Beijing hit back at the report on Thursday, with Foreign Ministry spokeswoman Hua Chunying saying: the “U.S. side’s accusations on China’s industrial policies are groundless.”
“Our policies follow market principles, with proper guidance by the government,” she added. “The policies apply to all companies in China, equally to Chinese and foreign companies.”
The U.S. and China were embroiled in a trade war under President Donald Trump that continues to see tariffs applied on about $335 billion of Chinese goods annually. In the so-called phase one agreement last year, China promised to purchase more American products. Beijing missed its 2020 trade-deal targets as the global pandemic upended shipping and supply chains.
At her confirmation hearing last month, Trade Representative Katherine Tai called on China to live up to the commitments in its trade pact with the U.S. She acknowledged that former officials have tried before to achieve structural changes in China’s economy and faced obstacles, saying the Biden administration needs to be “exploring all our options.”
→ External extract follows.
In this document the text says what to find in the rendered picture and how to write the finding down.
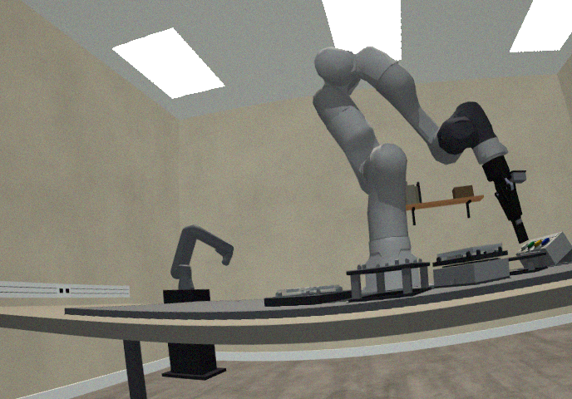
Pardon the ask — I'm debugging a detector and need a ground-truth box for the white operator button panel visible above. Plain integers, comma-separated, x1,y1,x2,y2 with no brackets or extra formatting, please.
516,231,572,269
If China’s economy maintains its current growth trajectory, it will surpass the U.S. this decade to become the world’s largest.
Beijing continues to provide substantial subsidies to its domestic industries, which have caused injury to U.S. industries, the USTR said. The U.S. is working with the European Union and Japan to identify further effective action and potential rules that could address problematic subsidies practices not currently covered by existing obligations, it said.